What you should do: Report each line of the entries that includes "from" by copying it.

[Information given]

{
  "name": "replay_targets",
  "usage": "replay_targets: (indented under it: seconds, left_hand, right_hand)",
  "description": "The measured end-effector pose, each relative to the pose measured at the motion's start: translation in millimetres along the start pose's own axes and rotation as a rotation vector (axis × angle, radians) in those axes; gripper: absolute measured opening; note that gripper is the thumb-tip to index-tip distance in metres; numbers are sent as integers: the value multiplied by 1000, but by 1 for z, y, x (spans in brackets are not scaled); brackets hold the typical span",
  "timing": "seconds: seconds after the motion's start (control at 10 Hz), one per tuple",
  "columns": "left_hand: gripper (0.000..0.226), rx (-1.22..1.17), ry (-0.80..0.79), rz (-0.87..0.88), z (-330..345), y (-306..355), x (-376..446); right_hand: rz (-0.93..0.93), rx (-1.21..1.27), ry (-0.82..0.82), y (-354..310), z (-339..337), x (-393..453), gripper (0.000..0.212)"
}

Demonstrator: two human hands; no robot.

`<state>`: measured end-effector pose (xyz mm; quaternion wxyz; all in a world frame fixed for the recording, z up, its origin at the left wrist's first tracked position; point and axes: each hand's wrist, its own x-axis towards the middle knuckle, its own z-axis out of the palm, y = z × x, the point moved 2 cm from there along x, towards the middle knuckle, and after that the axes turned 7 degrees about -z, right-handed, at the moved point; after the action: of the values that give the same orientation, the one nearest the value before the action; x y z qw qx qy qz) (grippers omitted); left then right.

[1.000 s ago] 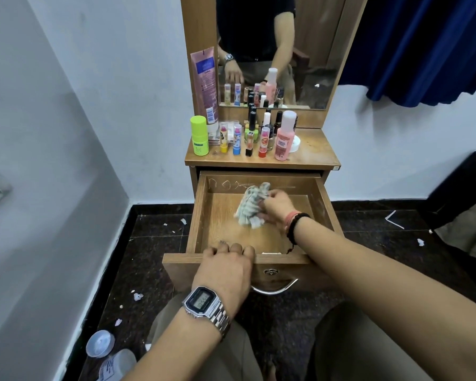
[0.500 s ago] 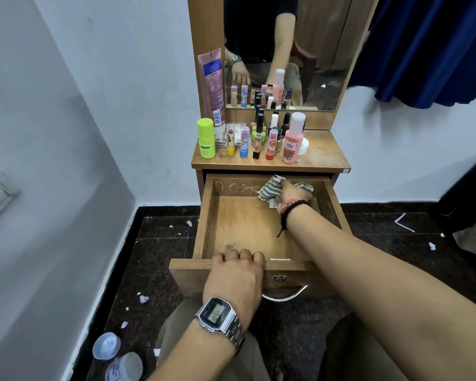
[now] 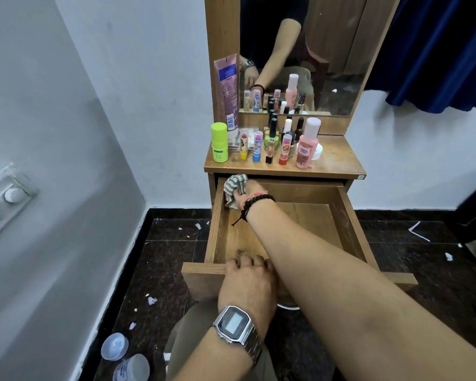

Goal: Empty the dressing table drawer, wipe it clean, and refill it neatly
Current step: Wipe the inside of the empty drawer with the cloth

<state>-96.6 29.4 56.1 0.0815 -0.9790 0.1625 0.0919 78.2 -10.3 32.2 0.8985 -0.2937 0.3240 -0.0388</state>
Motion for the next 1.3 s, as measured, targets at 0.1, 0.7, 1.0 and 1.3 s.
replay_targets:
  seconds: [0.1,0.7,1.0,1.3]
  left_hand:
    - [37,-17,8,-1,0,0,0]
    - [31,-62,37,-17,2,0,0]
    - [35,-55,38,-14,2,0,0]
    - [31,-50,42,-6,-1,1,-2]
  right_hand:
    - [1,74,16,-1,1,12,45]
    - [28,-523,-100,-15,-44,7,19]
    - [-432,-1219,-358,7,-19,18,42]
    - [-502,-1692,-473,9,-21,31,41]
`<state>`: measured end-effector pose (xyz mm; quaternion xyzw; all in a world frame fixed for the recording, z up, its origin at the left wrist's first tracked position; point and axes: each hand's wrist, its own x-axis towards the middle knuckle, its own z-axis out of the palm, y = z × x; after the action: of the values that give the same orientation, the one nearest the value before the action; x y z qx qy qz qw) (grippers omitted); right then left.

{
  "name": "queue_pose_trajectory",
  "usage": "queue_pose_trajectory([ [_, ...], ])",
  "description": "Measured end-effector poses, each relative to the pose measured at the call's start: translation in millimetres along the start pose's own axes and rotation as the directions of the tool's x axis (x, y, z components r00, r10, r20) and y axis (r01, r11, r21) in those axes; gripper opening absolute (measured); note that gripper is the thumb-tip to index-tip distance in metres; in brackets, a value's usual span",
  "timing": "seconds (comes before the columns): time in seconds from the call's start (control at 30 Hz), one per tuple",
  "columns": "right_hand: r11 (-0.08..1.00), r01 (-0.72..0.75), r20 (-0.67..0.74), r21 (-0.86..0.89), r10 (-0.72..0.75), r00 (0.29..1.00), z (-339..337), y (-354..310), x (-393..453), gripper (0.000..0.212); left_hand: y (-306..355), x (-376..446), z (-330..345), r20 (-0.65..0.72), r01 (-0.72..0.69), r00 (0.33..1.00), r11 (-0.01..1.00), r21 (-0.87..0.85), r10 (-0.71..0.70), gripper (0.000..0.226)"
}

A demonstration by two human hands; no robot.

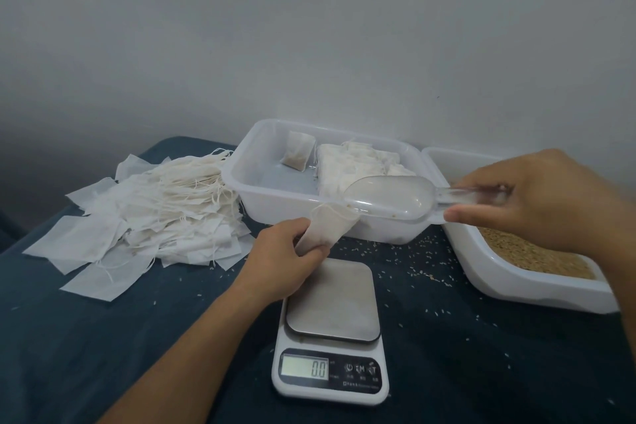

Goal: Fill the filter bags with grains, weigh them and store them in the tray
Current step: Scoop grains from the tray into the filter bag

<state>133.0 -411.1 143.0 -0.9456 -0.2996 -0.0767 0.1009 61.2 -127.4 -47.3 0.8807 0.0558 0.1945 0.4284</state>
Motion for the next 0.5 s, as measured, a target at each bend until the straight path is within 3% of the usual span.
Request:
queue_pose_trajectory([
  [0.1, 0.971, -0.047, 0.013, 0.234, 0.045, 0.999, 23.3, 12.9, -7.1, 0.037, 2.7, -0.6, -0.7, 0.001, 0.03, 1.0, 0.998, -0.046, -0.03, 0.014],
  [0.37, 0.717, -0.11, 0.041, 0.689, 0.113, 0.993, 110.3, 7.6, -2.6, 0.043, 8.2, -1.3, -1.0, 0.025, 0.076, 0.997, 0.979, -0.192, -0.072, 0.011],
  [0.5, 0.53, -0.017, 0.012, 0.848, 0.012, 1.0, 140.1, -21.4, 10.4, 0.014, 12.0, -3.3, -1.1, 0.103, 0.073, 0.993, 0.968, -0.239, -0.049, 0.027],
])
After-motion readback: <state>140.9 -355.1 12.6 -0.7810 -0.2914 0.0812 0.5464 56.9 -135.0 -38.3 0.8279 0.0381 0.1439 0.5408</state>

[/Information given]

Problem solution:
`<state>`: measured end-effector pose (xyz mm; quaternion wxyz; all in a world frame fixed for the recording, z up, its origin at the left wrist's first tracked position; point and axes: each hand's wrist, its own x-axis towards the middle knuckle, its own z-axis out of the palm, y = z × x, the point moved 2 cm from there along x, towards the middle knuckle, and after that the axes turned 7 degrees about -z, right-handed, at the moved point; after the action: of the values that give the same orientation, the one nearest the value before the action; x y z qw qx qy qz) (grippers omitted); left then right.
  "timing": "seconds (comes before the columns): time in seconds from the call's start (control at 30 Hz), one per tuple",
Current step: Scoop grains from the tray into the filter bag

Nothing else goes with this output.